Activity
What is the number of lines in this data that contain the word "camera"? Give the number alone.
::: The data
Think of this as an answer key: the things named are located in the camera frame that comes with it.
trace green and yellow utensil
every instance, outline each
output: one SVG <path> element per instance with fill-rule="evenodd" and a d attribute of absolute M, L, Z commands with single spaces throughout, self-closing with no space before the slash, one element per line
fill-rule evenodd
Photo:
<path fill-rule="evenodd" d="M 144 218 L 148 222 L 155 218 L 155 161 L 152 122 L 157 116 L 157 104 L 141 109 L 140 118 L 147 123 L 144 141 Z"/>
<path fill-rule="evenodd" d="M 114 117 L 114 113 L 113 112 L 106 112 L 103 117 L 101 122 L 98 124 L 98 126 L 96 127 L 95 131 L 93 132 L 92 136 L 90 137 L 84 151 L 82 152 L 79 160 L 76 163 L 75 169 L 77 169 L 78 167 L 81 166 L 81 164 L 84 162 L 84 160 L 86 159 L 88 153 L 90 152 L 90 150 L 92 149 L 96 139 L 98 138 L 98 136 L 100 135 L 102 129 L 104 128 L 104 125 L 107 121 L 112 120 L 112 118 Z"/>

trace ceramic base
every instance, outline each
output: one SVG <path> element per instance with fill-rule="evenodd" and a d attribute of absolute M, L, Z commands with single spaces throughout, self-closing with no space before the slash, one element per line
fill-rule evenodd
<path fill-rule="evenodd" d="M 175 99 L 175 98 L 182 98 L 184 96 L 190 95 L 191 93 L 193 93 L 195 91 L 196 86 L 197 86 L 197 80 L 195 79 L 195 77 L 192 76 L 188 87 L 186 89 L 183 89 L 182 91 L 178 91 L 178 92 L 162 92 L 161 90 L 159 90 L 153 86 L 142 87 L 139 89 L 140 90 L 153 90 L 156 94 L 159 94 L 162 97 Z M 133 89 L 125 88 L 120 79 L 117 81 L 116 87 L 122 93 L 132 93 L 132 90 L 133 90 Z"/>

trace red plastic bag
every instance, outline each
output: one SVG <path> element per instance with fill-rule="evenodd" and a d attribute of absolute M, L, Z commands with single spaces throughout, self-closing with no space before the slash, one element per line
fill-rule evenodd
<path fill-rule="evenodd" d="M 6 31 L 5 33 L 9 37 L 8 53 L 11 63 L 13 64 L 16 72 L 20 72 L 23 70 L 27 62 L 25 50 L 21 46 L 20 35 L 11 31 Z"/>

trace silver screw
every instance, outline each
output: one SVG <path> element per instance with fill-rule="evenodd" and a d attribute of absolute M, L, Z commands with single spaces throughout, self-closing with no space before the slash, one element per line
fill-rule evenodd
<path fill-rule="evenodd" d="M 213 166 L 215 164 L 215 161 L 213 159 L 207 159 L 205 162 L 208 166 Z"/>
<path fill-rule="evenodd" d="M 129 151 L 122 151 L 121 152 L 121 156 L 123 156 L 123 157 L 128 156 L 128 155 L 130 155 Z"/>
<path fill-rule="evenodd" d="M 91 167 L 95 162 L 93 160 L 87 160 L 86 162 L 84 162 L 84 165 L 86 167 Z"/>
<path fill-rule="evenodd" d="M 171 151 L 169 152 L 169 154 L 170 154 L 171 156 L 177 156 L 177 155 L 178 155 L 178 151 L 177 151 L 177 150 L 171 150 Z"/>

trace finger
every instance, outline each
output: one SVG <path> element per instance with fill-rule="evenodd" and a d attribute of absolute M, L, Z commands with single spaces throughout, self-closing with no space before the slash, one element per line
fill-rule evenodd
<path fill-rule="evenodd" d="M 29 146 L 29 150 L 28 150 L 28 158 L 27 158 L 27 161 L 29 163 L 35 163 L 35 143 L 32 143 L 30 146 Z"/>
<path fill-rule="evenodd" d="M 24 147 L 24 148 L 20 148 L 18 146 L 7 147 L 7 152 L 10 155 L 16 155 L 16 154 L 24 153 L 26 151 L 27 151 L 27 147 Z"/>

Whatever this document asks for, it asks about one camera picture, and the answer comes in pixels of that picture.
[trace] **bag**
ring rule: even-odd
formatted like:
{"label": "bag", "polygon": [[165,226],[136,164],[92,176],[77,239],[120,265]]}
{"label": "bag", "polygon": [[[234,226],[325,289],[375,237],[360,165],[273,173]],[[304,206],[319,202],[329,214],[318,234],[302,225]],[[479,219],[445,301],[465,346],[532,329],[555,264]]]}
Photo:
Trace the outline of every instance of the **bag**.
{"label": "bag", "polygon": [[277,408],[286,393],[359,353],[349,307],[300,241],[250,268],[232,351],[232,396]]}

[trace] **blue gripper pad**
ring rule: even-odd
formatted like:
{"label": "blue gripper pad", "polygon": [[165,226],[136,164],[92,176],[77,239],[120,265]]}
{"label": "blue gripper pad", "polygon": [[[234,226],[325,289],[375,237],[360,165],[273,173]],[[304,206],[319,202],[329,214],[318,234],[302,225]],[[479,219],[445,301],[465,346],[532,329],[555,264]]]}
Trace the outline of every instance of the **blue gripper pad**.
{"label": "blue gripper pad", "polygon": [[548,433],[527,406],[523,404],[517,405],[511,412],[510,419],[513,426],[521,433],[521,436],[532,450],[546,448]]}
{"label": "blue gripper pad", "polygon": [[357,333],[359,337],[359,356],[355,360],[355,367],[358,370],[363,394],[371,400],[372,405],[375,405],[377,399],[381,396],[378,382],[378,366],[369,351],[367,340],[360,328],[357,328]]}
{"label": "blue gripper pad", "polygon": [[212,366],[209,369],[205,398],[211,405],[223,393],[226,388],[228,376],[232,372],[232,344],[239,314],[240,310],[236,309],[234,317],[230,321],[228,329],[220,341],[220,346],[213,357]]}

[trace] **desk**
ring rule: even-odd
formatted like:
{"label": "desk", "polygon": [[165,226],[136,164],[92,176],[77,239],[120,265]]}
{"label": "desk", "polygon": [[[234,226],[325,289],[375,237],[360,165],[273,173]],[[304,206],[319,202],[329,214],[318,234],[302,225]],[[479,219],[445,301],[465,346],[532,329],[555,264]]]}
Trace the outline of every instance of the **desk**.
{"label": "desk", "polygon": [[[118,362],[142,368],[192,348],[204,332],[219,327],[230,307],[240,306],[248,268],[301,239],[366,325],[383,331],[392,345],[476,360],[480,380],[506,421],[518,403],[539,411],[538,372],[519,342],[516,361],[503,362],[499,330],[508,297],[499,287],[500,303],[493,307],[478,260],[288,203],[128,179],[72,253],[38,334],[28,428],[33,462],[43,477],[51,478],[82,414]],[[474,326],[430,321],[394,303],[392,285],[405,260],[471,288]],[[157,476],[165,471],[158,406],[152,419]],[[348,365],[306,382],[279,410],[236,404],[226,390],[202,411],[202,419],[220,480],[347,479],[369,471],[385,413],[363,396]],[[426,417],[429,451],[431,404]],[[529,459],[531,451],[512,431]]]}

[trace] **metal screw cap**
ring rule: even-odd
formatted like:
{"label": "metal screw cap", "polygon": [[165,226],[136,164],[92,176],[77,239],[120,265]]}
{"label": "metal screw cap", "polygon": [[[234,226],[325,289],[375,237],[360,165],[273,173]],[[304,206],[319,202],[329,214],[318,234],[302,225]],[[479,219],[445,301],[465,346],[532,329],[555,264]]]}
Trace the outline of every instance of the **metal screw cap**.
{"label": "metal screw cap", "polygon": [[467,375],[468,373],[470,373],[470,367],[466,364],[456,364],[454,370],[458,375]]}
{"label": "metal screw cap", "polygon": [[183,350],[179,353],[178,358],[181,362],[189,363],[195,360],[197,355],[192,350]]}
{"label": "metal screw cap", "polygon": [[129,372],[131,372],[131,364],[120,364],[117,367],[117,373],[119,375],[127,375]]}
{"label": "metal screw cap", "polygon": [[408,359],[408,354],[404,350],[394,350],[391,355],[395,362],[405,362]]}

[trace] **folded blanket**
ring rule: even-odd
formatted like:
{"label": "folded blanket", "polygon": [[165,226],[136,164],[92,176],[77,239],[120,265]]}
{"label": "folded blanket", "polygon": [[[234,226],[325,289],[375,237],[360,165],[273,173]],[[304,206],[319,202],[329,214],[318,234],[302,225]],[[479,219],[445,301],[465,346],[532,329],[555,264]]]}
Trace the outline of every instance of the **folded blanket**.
::::::
Solution to the problem
2